Instructions for the task:
Copy out each line of the material exactly. Pictures do not belong in the copy.

Supplied information:
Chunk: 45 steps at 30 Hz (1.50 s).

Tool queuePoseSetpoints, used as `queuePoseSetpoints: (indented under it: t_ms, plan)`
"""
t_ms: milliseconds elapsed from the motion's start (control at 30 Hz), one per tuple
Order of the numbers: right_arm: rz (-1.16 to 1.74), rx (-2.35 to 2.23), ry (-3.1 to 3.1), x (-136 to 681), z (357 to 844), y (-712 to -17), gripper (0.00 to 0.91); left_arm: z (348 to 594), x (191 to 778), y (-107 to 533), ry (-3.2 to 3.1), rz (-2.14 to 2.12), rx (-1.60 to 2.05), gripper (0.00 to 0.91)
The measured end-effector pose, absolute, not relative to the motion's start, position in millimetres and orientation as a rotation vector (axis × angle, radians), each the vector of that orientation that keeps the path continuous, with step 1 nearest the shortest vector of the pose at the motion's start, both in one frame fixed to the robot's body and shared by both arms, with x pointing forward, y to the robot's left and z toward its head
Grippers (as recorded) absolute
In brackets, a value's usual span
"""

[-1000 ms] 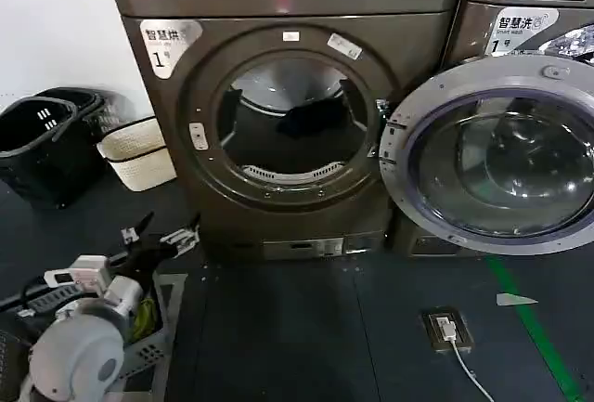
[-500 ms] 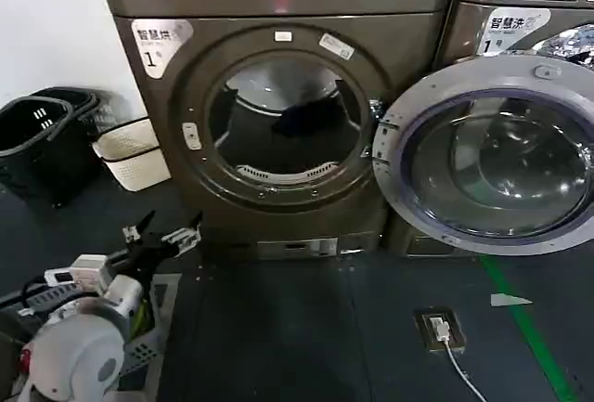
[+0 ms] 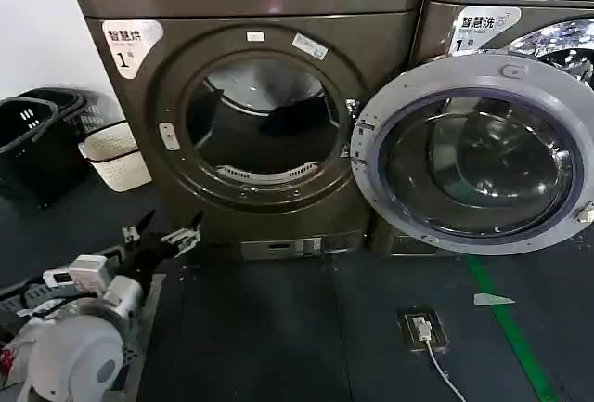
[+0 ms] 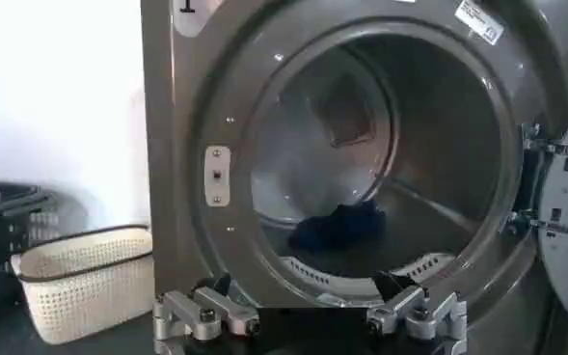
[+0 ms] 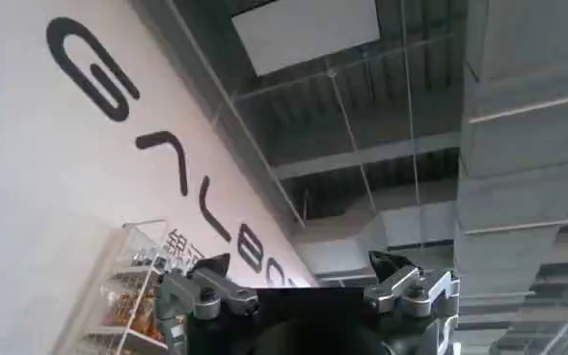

Task result:
Chunk: 45 steps at 30 Hz (1.50 s).

Tool queuePoseSetpoints, used as `queuePoseSetpoints: (indented under it: t_ms, plan)`
"""
t_ms: milliseconds elapsed from the motion's start (control at 30 Hz), one per tuple
Order of the numbers: right_arm: rz (-1.16 to 1.74), rx (-2.35 to 2.23), ry (-3.1 to 3.1), x (-136 to 681), z (357 to 844), y (-712 to -17), gripper (0.00 to 0.91); left_arm: z (348 to 594), x (191 to 778), y (-107 to 533), ry (-3.2 to 3.1), rz (-2.14 to 2.12), rx (-1.60 to 2.05), gripper (0.00 to 0.91)
The measured end-effector pose, absolute, not relative to the motion's start, position in millimetres and orientation as a rotation vector (axis × angle, radians), each the vector of that orientation that keeps the path continuous, with step 1 nearest the shortest vector of the pose at the motion's start, both in one frame fixed to the robot's body and shared by both arms, with x pointing forward, y to the robot's left and z toward its head
Grippers (as recorded) absolute
In brackets, a value's usual span
"""

[-1000 ms] 
[-500 ms] 
[+0 ms] 
[+0 ms] 
[+0 ms] 

No additional answer text is required.